You are viewing a plain text version of this content. The canonical link for it is here.
Posted to commits@airflow.apache.org by GitBox <gi...@apache.org> on 2020/04/15 06:23:11 UTC

[GitHub] [airflow] thoralf-gutierrez opened a new issue #8315: Wrong datetimes in RBAC ModelViews caused by wrong session type

thoralf-gutierrez opened a new issue #8315: Wrong datetimes in RBAC ModelViews caused by wrong session type
URL: https://github.com/apache/airflow/issues/8315
 
 
   **Apache Airflow version**: 1.10.10
   
   **Environment**:
   
   - **Cloud provider or hardware configuration**: VMs
   - **OS**: Ubuntu 16.04
   - **Kernel**: Linux {host} 4.15.0-88-generic #88~16.04.1-Ubuntu SMP Wed Feb 12 04:19:15 UTC 2020 x86_64 x86_64 x86_64 GNU/Linux
   - **Install tools**: pip
   - **Others**:
     - OS is configured in UTC
     - UI is configured to show UTC
     - default_timezone in airflow config set to UTC
     - DB is MySQL and configured in **PT**
   
   **What happened**:
   
   I noticed that execution_dates and other datetimes were off in the ModelView parts of the RBAC UI (e.g. `/dagrun/list/`).

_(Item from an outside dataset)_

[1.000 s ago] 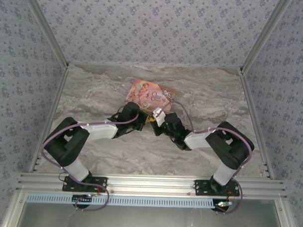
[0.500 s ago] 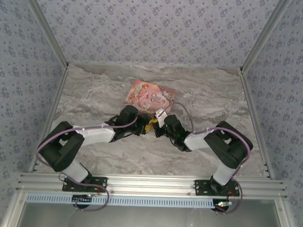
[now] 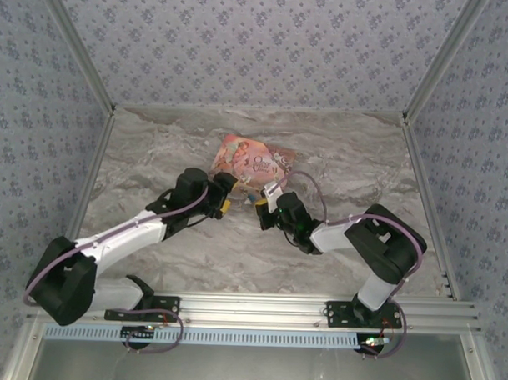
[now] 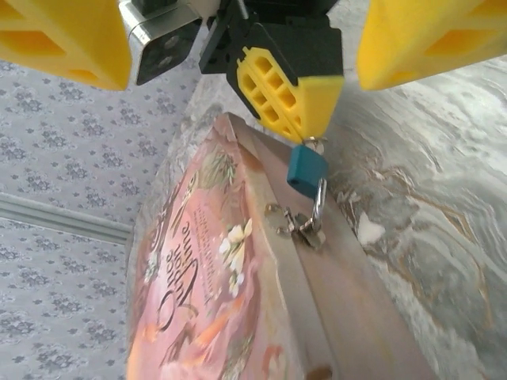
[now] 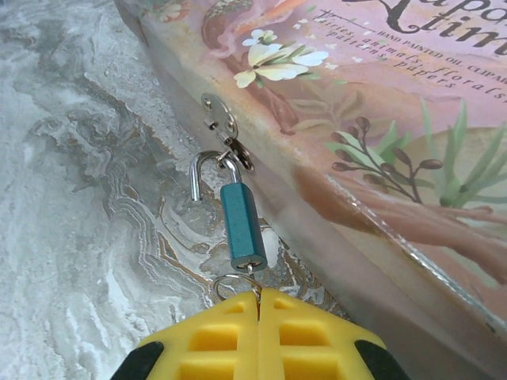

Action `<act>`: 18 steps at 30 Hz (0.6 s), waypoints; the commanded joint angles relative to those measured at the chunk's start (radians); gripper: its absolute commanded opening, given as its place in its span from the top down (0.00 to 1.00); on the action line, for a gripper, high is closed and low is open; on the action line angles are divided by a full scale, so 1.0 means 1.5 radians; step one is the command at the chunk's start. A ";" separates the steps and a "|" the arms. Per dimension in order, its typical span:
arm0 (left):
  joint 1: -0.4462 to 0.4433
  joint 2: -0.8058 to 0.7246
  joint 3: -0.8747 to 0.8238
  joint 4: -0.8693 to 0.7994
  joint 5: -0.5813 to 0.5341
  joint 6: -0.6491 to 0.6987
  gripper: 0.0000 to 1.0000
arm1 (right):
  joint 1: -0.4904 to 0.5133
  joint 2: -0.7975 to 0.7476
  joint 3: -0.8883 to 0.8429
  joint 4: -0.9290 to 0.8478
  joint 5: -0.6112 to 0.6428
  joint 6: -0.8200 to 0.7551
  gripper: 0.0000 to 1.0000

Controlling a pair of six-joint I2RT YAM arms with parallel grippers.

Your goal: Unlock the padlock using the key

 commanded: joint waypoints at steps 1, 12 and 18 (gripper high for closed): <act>0.005 -0.042 0.006 -0.051 -0.062 0.061 0.19 | -0.014 -0.034 -0.012 -0.010 -0.019 0.081 1.00; -0.025 -0.089 -0.003 0.228 -0.229 0.391 0.10 | -0.056 -0.039 -0.028 -0.019 -0.107 0.310 1.00; -0.030 -0.084 0.026 0.325 -0.247 0.635 0.09 | -0.086 -0.030 -0.034 -0.016 -0.169 0.394 1.00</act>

Even though all DAGs were set to UTC schedules, execution_dates showed 5pm (which is what midnight UTC looks when shown in PT).
   
   It seems that the MySQL timezone leaked and caused the UI to show wrong datetimes. Though this should not happen as datetimes are encoded as UTC in the databases and other parts of the UI were not showing this error.
   
   This also impacts links to log files in the task instance list view, which end up no where since the datetime in the URL is now wrong too.
   
   **What you expected to happen**:
   
   I would expect the datetimes in ModelView pages to also be aligned with UTC.
   
   **How to reproduce it**:
   
   1. Install Airflow on a OS that is set to UTC
   2. Set it up with a MySQL database that is configured in some other timezone
   3. Run some example DAGs to get some dag runs in the database
   4. Go to the `/dagrun/list` or `/taskinstance/list`, notice the wrong datetimes
   
   **Anything else we need to know**:
   
   Other things I looked at
   * Other parts of the UI, such as the home page and tooltips on the tree view showed the expected execution_dates at midnight
   * I double checked the datetimes in the database, and they were all the correct timestamps: after setting my session timezone to UTC in MySQL, execution_dates were on midnight
   
   
   --> Something seemed to be wrong specifically for these ModelViews.
   
   I went down the rabbit hole and I think I figured it out (at least enough to propose a fix).
   
   1. The `/last_dagruns` API returns **correct datetimes**, and it queries the database using a session that is provided by airflow with the `@provide_session` decorator. This was my beacon to understand what went wrong in the other views.
   
   https://github.com/apache/airflow/blob/96697180d79bfc90f6964a8e99f9dd441789177c/airflow/www_rbac/views.py#L474-L483
   
   2. The `/dagrun/list` view returns **bad datetimes**, and it queries the database with some very different path. This is the view
   
   https://github.com/apache/airflow/blob/96697180d79bfc90f6964a8e99f9dd441789177c/airflow/www_rbac/views.py#L2502-L2505
   
   It extends `AirflowModelView` which extends `ModelView` where we finally find the `/list/` route
   
   https://github.com/dpgaspar/Flask-AppBuilder/blob/0f46427ce02eedddbd9375339d3d921c2e42494e/flask_appbuilder/views.py#L547-L554
   
   That view ends up querying its `self.datamodel`
   
   https://github.com/dpgaspar/Flask-AppBuilder/blob/2a6099d6d45a12308904b96bcad6ad4277e266af/flask_appbuilder/baseviews.py#L1021-L1027
   
   using `self.datamodel.query()` where `self.datamodel` is the `datamodel = AirflowModelView.CustomSQLAInterface(models.DagRun)` that was set in our `DagRunModelView`.
   
   This `datamodel` object is a `SQLAInterface` and this is the query function that gets called: 
   
   https://github.com/dpgaspar/Flask-AppBuilder/blob/0f46427ce02eedddbd9375339d3d921c2e42494e/flask_appbuilder/models/sqla/interface.py#L140
   
   Note that it expects the datamodel / SQLAInterface to have a `self.session`, which we did not provide! Somehow, it was still provided because it _is_ able to query DAG runs, but I inspected the session object and it is very different from the sessions we create in Airflow, i.e. very different from the one used in 1. for `/last_dagruns` that gave us correct datetimes.
   
   If we do provide our own session to the `datamodel` object, then the problem goes away, datetimes are back to correct. The constructor even expects a session but for some reason we forgot to provide it.
   
   So my proposed fix is [here](https://github.com/apache/airflow/blob/1.10.10/airflow/www_rbac/utils.py#L446-L455)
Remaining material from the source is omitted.